NAVIO EM CHAMAS

Na linha entre o ir e vir / O barco da vida balbucia,
Âncoras de dor e mistérios / Comandam o leme enlouquecido.
Não pode haver renúncia ao prazer / Mas o barco balbucia...
É preciso que o tempo espere / Os ventos do destino;
O tempo é sempre jovem / Impaciente o coração.
Talvez não haja monstros no canal, mas e se houver?
(MONSTROS NO CANAL: Solange Mingorance)


Descobrir que não há monstros no canal
Reparar na neblina simulando calma e luz
Mas descer aos porões e encontrar ratos
Pequenas criaturas indefesas e nojentas
A fugir ao contato da água lodosa
Pisar excrementos; fétidos vapores aspirar

A peste já provoca vômitos e diarréia
Exaure tripulantes, navio ao léu.
Águas estagnadas em marasmo mortal
Apodrecem o casco encalhado no pântano
E os ratos, quer por hábito, quer por falta de alimento
Roem as entranhas da nave que não podem abandonar.

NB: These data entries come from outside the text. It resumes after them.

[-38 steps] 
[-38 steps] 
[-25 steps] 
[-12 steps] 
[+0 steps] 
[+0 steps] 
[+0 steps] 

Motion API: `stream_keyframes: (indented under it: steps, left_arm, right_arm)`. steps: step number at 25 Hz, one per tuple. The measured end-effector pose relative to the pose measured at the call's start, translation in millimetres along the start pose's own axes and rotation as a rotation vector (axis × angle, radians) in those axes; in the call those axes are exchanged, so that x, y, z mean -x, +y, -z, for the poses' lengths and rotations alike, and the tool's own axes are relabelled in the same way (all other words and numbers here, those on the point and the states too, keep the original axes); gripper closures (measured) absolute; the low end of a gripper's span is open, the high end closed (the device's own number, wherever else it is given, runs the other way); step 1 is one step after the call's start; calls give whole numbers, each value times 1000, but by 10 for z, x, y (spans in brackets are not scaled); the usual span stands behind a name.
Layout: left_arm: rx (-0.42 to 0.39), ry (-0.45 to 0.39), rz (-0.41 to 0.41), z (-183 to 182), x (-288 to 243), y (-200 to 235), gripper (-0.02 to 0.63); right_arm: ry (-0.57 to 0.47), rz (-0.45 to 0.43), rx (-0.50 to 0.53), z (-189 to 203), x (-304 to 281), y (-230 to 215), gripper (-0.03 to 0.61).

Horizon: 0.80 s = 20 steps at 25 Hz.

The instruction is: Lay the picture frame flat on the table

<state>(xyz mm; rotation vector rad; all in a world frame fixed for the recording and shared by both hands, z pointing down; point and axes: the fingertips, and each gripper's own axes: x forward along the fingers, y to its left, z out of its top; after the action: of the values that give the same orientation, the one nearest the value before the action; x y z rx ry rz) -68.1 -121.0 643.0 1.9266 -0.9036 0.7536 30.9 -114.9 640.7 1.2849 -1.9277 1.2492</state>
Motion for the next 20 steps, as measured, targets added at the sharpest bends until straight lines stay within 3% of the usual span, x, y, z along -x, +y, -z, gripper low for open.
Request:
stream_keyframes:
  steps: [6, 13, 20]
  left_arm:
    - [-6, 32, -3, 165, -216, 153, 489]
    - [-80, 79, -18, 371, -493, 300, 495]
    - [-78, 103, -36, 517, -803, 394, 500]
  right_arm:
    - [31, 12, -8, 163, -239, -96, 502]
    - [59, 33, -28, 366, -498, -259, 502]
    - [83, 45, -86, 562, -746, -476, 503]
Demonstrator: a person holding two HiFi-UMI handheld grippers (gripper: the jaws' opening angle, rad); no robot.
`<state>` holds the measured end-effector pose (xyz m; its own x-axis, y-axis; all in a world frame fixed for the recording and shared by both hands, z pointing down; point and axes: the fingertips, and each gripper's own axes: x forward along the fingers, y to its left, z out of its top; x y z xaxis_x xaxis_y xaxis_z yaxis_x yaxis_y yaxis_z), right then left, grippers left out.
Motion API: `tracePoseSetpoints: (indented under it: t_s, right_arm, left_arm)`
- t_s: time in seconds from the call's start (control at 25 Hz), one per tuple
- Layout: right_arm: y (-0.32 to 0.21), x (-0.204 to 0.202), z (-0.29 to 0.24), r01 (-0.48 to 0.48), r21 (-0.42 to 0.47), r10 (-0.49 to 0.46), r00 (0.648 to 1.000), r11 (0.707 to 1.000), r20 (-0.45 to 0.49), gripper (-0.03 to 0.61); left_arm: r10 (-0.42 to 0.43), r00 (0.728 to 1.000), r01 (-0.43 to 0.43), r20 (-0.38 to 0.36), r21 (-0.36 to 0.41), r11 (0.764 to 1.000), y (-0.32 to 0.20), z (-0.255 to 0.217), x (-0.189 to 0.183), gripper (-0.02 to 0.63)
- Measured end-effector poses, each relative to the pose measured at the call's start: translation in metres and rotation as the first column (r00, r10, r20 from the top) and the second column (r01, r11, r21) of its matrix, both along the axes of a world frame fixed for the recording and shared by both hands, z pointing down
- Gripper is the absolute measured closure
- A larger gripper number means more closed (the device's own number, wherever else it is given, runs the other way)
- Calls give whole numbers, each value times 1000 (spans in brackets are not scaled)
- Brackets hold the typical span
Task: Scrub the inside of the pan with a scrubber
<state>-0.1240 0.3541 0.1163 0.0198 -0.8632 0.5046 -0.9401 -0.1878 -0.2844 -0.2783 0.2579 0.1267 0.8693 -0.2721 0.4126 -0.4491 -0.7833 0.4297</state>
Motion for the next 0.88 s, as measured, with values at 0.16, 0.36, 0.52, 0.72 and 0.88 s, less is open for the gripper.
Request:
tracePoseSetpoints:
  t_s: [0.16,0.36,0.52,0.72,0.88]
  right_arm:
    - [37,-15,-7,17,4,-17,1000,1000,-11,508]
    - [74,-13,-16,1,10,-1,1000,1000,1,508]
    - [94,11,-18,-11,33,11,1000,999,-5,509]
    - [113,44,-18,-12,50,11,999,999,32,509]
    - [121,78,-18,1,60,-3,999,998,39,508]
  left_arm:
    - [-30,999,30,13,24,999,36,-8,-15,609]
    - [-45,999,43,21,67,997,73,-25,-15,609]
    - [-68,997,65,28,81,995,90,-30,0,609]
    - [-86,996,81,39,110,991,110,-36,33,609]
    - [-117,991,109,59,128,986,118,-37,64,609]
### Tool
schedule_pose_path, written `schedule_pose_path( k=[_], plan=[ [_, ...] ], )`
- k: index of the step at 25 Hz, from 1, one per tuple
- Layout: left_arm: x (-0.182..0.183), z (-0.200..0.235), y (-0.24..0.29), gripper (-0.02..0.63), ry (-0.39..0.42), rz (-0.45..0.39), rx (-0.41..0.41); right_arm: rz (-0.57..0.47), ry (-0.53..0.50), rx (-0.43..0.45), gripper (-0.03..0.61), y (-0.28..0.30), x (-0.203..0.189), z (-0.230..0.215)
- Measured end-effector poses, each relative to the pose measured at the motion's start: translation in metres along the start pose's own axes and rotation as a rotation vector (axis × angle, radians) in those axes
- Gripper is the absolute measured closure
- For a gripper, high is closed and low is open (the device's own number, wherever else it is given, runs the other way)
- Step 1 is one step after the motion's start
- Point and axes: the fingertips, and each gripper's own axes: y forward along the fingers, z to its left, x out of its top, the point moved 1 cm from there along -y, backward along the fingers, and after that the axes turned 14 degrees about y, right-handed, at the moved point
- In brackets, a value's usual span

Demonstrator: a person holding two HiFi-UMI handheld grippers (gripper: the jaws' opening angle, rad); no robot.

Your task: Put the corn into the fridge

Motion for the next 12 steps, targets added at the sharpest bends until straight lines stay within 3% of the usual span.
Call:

Aceitar com gratidão o vendaval
A sacudir o barco, impulsioná-lo
A navegar águas mais claras
Ou fazê-lo chocar-se contra as pedras das margens
Expor ao sol as feridas purulentas
E, navio em chamas, expulsar ratos e monstros.
Sem proteção das sombras, exibir casco arrombado
Sonhar com velas brancas, pedir reconstrução.